Banham, a senior from Lakeville who was named the Big Ten preseason player of the year in the coaches’ and media’s polls, stole a pass on the perimeter and was on a solo fast break.
But a UND player closed on Banham as she put up a layup. She appeared to fall awkwardly to the court and immediately clutched her right knee.
She was attended to by medical staff, and then helped off the court by two Gophers staff members. Banham put no weight on her right leg and appeared to be in tears as she shook her head while being taken to the locker room.
Banham returned to the Gophers bench late in the first half with her right knee wrapped in ice but did not play again.
A Gophers spokesperson confirmed it was a knee injury, adding, “But we won’t know anything else until she is evaluated in Minneapolis.”
Banham came into the game averaging 20 points, 5.0 assists and 4.7 rebounds. She had a season-high 35 points on Sunday in an overtime win over Butler
Earlier Wednesday, she was named to the Naismith Trophy women’s top-50 watch list by the Atlanta Tipoff Club. The award is given to the nation’s top female college player.
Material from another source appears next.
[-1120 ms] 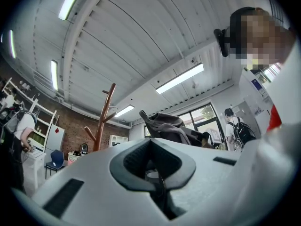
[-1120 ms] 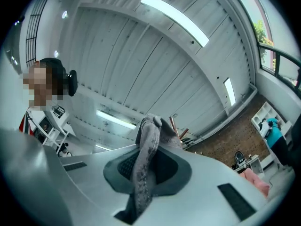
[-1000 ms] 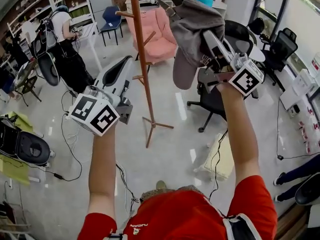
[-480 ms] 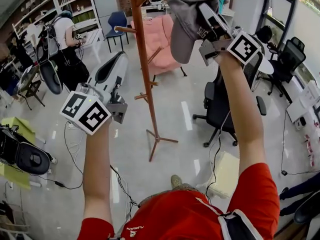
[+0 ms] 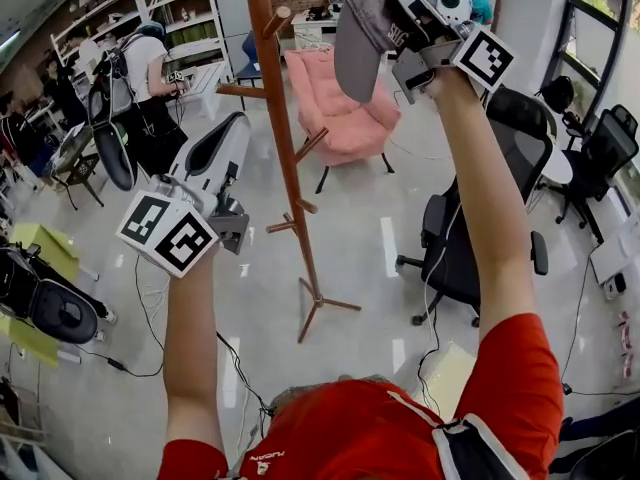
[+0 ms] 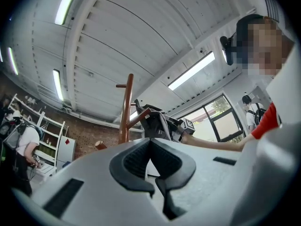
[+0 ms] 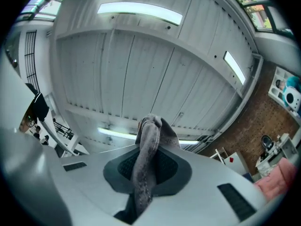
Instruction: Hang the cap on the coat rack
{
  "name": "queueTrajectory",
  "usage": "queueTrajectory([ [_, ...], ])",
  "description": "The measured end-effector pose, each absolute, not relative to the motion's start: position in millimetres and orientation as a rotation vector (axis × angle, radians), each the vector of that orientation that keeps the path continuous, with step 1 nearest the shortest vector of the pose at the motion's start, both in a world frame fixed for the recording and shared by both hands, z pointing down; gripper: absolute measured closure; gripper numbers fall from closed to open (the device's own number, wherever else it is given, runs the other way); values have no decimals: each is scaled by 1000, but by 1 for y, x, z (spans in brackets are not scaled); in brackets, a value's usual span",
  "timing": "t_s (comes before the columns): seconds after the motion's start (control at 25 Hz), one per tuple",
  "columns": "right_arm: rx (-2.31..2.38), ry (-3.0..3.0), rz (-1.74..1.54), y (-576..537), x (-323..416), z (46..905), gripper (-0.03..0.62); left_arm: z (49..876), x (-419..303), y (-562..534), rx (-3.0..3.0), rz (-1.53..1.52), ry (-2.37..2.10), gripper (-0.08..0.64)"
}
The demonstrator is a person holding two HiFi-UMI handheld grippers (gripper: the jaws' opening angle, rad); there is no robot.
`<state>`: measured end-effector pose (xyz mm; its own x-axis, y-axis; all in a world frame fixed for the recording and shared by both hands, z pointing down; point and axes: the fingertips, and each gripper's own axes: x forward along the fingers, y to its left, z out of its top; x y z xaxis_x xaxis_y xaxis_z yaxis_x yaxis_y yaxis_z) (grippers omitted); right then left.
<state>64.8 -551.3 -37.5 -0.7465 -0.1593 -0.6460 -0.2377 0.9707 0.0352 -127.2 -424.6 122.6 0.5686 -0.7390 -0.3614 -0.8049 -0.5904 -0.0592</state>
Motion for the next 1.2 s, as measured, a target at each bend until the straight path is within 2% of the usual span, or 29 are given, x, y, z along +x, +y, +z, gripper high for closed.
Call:
queueTrajectory([
  [0.2,-141,2479,-8,-574,39,-16,558,127,-138,-440,-2594,433,1298,552],
  [0.4,-26,2604,32,-559,6,21,558,140,-143,-447,-2622,430,1295,552],
  [0.6,-120,2613,108,-555,-3,40,555,155,-142,-447,-2659,423,1273,552],
  [0.64,-160,2619,133,-556,-6,42,537,156,-143,-449,-2665,423,1271,552],
  [0.84,-492,2729,212,-572,-10,71,347,160,-144,-453,-2695,421,1255,552],
  [0.92,-557,2758,268,-570,-11,85,331,162,-140,-454,-2708,423,1239,552],
  [1.2,-653,2791,475,-515,-15,135,334,176,-129,-448,-2732,446,1218,552],
])
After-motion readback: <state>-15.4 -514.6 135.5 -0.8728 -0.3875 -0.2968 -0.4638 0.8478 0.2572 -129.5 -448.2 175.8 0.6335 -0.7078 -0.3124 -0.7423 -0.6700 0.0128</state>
The victory gives the Gophers (9-1) a four-game winning streak. UND (7-2) saw its win streak end at seven.
“Losing our best player with the injury there in the first half, I thought we handled quite a bit of adversity against a very solid team,” first-year Gophers coach Marlene Stollings said. “We’re just pleased to come out with the victory.”
Forward Shae Kelley led the Gophers with a career-high 24 points, 18 in the second half. Center Amanda Zahui B. had 15 points and 16 rebounds and guard Carlie Wagner added 14 points.
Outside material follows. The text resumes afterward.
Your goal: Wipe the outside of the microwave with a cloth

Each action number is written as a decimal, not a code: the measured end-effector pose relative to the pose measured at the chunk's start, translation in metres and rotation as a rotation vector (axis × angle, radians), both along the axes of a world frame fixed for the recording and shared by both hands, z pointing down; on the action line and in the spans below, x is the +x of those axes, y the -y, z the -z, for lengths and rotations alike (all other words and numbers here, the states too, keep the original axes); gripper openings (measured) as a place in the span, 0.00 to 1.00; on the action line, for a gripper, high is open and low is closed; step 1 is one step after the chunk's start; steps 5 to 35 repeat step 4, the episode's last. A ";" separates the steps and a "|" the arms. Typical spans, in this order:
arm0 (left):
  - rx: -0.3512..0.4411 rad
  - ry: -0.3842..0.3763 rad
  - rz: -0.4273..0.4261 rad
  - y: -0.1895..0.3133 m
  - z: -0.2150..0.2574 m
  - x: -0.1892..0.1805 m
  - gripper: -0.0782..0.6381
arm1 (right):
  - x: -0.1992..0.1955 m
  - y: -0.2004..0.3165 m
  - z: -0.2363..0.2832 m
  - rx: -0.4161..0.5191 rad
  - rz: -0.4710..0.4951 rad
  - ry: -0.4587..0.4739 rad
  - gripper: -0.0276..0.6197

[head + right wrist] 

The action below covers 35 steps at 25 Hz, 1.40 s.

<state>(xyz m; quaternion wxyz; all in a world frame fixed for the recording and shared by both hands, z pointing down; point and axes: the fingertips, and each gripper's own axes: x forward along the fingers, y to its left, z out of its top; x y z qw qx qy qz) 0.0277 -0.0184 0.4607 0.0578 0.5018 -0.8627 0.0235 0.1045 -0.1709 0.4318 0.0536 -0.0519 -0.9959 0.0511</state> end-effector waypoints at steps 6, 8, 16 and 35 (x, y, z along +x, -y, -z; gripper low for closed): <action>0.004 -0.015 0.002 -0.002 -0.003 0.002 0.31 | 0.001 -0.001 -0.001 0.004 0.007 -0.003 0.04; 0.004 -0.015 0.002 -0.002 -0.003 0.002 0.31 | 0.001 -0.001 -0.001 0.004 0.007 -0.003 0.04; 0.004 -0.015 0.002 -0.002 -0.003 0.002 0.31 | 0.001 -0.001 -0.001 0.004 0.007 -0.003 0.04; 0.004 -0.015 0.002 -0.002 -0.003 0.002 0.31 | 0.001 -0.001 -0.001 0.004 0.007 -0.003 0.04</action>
“[Kelley] really stepped up,” Stollings said. “We told her to collect her feet [and] finish at the basket. We didn’t feel they had someone that athletically and speedwise could really cut her off.”
Minnesota led only 27-25 at halftime on Kayla Hirt’s two free throws with 22 seconds.
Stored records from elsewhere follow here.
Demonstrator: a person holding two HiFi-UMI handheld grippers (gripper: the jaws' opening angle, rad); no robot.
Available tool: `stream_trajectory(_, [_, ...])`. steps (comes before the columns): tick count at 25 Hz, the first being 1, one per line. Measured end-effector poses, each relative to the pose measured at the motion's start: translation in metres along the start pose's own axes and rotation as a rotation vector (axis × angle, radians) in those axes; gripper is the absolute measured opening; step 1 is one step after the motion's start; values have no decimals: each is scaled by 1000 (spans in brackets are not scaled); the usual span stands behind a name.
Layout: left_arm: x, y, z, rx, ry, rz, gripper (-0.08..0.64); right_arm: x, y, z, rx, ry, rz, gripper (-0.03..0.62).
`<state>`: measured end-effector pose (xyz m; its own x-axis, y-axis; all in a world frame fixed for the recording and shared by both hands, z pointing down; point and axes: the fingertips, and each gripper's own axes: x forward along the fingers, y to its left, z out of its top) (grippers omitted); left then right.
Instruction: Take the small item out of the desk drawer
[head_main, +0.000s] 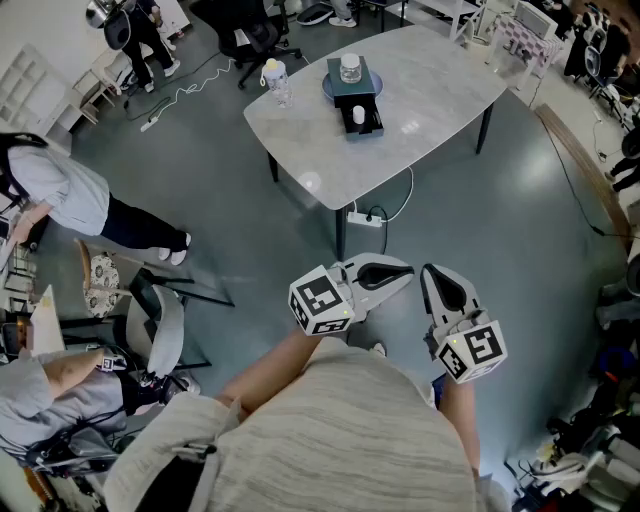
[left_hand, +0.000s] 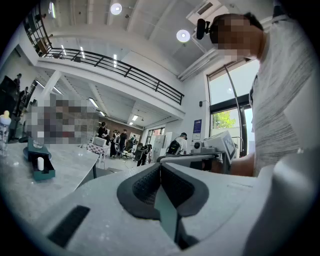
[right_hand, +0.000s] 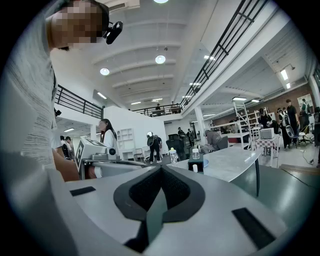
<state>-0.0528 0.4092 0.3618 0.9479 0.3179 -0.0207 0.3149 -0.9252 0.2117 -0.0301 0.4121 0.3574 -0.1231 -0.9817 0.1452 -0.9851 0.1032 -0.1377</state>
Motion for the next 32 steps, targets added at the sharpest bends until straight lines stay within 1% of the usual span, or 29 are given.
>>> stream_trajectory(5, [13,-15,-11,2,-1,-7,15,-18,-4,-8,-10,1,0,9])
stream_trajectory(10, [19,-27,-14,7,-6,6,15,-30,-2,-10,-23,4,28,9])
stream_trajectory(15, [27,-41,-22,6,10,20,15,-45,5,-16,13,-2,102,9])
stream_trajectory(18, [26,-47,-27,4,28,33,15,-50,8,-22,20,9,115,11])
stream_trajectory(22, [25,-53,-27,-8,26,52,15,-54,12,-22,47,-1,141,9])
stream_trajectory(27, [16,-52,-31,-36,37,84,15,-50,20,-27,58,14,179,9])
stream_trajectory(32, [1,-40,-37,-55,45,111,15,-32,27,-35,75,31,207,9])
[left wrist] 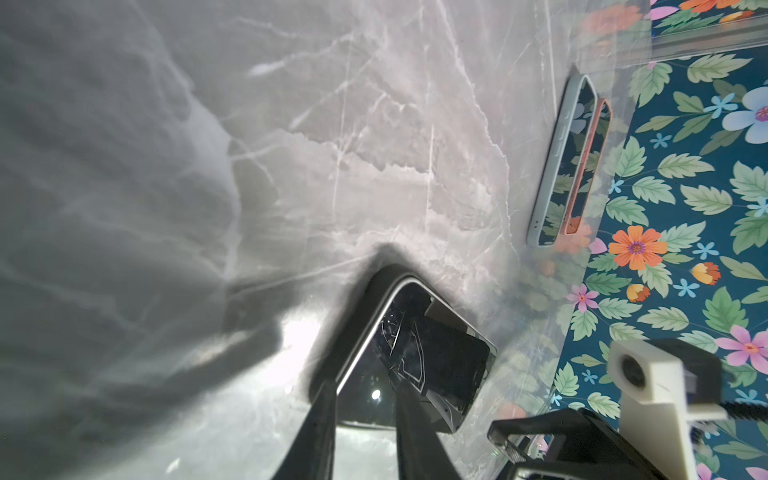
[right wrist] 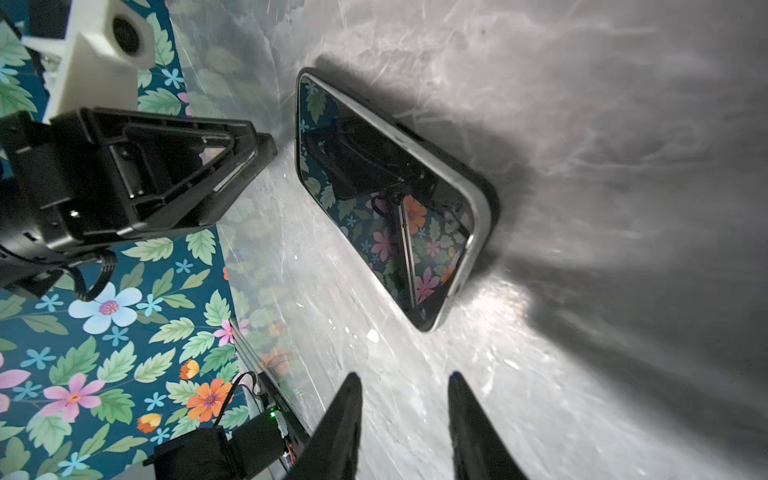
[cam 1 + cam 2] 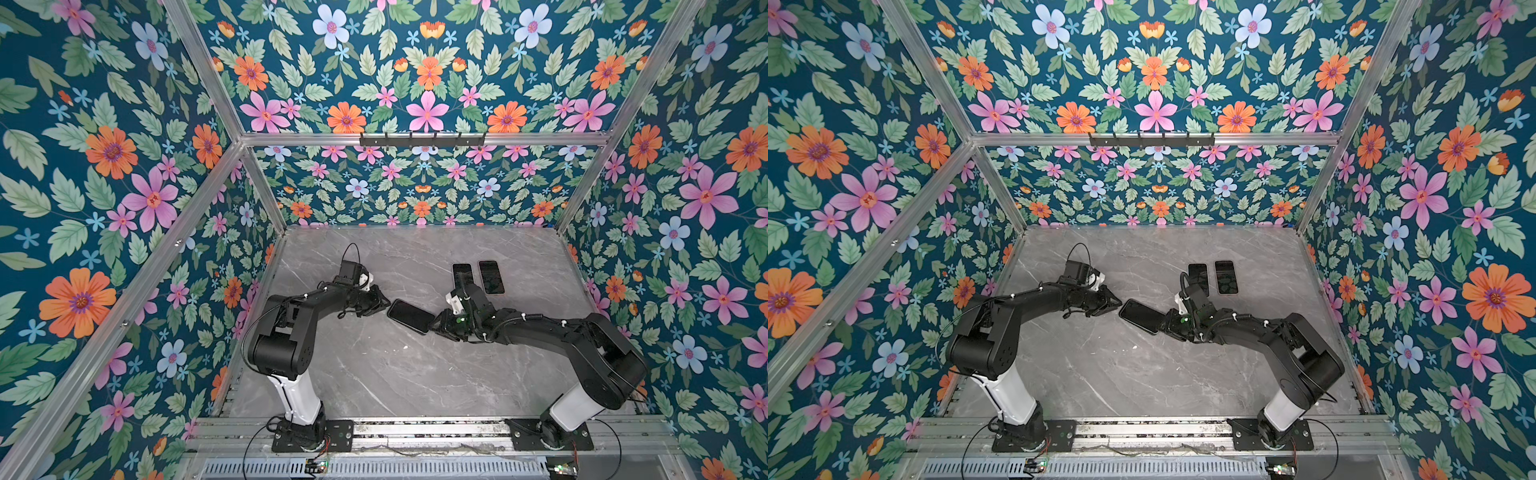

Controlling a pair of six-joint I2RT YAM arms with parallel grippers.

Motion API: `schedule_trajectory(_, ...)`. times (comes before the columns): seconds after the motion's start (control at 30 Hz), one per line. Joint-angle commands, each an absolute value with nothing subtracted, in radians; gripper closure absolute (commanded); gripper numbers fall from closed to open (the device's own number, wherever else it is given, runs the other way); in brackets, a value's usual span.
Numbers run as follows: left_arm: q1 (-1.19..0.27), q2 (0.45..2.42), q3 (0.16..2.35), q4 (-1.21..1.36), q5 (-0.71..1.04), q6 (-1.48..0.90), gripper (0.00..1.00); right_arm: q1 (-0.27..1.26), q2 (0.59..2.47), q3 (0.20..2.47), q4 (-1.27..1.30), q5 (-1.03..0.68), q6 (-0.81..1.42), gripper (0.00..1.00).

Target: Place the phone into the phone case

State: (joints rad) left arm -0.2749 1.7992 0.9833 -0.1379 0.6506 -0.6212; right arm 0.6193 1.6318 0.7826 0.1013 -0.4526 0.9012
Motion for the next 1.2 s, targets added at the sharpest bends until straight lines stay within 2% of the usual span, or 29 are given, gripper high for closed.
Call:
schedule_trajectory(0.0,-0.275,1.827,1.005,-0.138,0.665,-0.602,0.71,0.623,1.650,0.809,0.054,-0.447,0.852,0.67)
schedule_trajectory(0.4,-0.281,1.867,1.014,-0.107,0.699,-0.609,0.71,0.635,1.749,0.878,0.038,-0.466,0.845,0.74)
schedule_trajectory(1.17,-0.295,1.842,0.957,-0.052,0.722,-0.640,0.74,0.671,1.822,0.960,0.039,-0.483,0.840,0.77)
“The biggest thing we did [at halftime] is to try and tell them is to refocus and stay calm,” Stollings said. “We’re not going to know anything ’til later [about Banham] anyway. The biggest thing they could do is just stay in the moment and focus on the game at hand.”
Minnesota shot 29.4 percent in the first half, 48.6 percent in the second.
The Gophers took an 8-2 lead in the opening minutes on back-to-back three-pointers by Banham, as it turned out, her only points of the game.
But North Dakota got back within 10-9 and later 14-12 on threes from Leah Szabla and Siri Burck. Another Burck three gave UND its first lead at 16-14 just more than nine minutes into the game.
Shortly after that Banham, the second-leading scorer in Gophers history, was hurt.
Szabla, a former player for Providence Academy in Plymouth, led UND with 14 points. North Dakota also lost a key player, 6-5 senior center Emily Evers, to an injury a few minutes after Banham was hurt. Evers was averaging a team-high 10.8 rebounds.
Last season UND lost to the Gophers 46-44 on Dec. 8 at Williams Arena when Banham didn’t play because of a right knee injury suffered three days earlier against Miami (Fla.). She missed only one game because of it.